[DIRECTIONS FOR THIS TASK] Restate the whole of the data below word for word, skipping the images.

[DATASET EXCERPT]
⟨

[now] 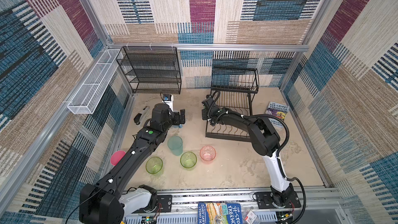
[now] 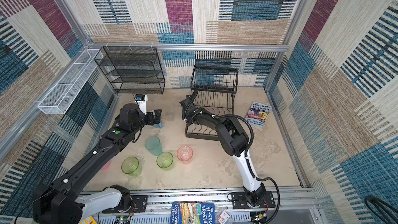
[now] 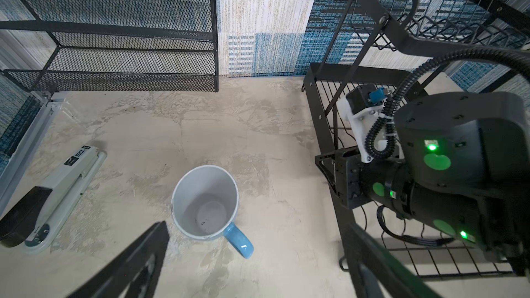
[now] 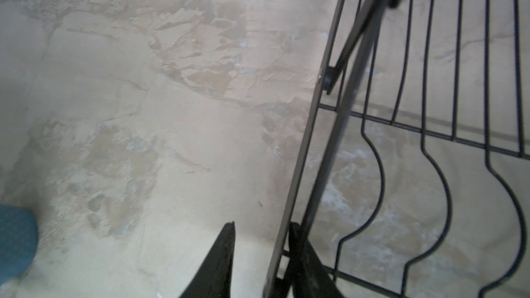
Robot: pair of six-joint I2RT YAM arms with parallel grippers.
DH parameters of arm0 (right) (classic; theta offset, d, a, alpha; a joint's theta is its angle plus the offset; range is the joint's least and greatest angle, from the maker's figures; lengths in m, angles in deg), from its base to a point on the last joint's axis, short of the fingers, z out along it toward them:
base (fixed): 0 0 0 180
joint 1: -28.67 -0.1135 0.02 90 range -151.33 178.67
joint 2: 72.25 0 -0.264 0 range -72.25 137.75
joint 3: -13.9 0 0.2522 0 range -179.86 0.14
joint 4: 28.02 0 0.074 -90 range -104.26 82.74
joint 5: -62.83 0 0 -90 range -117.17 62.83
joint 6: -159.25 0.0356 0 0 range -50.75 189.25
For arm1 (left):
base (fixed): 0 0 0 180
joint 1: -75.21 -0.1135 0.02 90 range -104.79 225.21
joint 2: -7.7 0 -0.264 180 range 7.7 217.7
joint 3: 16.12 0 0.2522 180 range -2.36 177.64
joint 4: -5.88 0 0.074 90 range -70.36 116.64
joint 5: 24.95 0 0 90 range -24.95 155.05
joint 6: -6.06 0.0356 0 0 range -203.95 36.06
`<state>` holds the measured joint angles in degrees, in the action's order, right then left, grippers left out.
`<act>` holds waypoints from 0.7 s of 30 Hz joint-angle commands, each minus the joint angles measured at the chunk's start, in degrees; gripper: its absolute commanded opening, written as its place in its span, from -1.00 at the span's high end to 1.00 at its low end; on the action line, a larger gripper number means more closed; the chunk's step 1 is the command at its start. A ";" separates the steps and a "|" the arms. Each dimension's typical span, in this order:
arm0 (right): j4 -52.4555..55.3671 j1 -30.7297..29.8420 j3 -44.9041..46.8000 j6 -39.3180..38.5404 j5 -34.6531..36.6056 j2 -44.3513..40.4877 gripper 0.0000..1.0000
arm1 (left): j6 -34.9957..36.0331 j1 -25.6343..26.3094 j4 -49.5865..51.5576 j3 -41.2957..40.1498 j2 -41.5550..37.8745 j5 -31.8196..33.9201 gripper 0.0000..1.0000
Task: Load cups into a dish rack
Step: Rotate the dish rack at the top-center of the table.
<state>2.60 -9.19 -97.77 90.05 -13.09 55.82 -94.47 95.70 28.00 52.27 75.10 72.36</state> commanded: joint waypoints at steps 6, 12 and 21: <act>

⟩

[SOLVED PROBLEM]
[now] 
[now] 
[now] 
[now] 
Robot: pair of six-joint I2RT YAM arms with parallel grippers.
DH parameters of arm0 (right) (classic; theta offset, d, a, alpha; a joint's theta is its angle plus the offset; range is the joint's least and greatest angle, from the maker's figures; lengths in m, angles in deg), from its base to a point on the last joint's axis, short of the fingers, z out along it toward them:
base (fixed): 0 0 0 180
joint 1: -28.67 -0.1135 0.02 90 range -151.33 178.67
joint 2: 72.25 0 -0.264 0 range -72.25 137.75
joint 3: -13.9 0 0.2522 0 range -179.86 0.14
joint 4: 28.02 0 0.074 -90 range -104.26 82.74
joint 5: -62.83 0 0 -90 range -117.17 62.83
joint 6: -159.25 0.0356 0 0 range -50.75 189.25
For arm1 (left):
base (fixed): 0 0 0 180
joint 1: -75.21 -0.1135 0.02 90 range -104.79 225.21
joint 2: -7.7 0 -0.264 180 range 7.7 217.7
joint 3: 16.12 0 0.2522 180 range -2.36 177.64
joint 4: -5.88 0 0.074 90 range -70.36 116.64
joint 5: 24.95 0 0 90 range -24.95 155.05
joint 6: -6.06 0.0356 0 0 range -203.95 36.06
`<state>` holds the measured joint angles in degrees, in the action's order, right then left, grippers left out.
`<act>` holds waypoints from 0.7 s of 30 Hz joint-angle commands, each minus the joint angles measured at the chunk's start, in degrees; gripper: its absolute commanded opening, written as its place in its span, from -1.00 at the span's high end to 1.00 at its low end; on the action line, a larger gripper number means more closed; the chunk's step 1 is the command at its start. A ";" separates the steps and a "|" the arms. Each dimension's typical span, in this order:
arm0 (right): j4 -52.4555..55.3671 j1 -30.7297..29.8420 j3 -44.9041..46.8000 j6 -39.3180..38.5404 j5 -34.6531..36.6056 j2 -44.3513..40.4877 gripper 0.0000..1.0000
arm1 (left): j6 -34.9957..36.0331 j1 -25.6343..26.3094 j4 -49.5865..51.5576 j3 -41.2957..40.1498 j2 -41.5550..37.8745 j5 -31.8196..33.9201 gripper 0.0000..1.0000
Task: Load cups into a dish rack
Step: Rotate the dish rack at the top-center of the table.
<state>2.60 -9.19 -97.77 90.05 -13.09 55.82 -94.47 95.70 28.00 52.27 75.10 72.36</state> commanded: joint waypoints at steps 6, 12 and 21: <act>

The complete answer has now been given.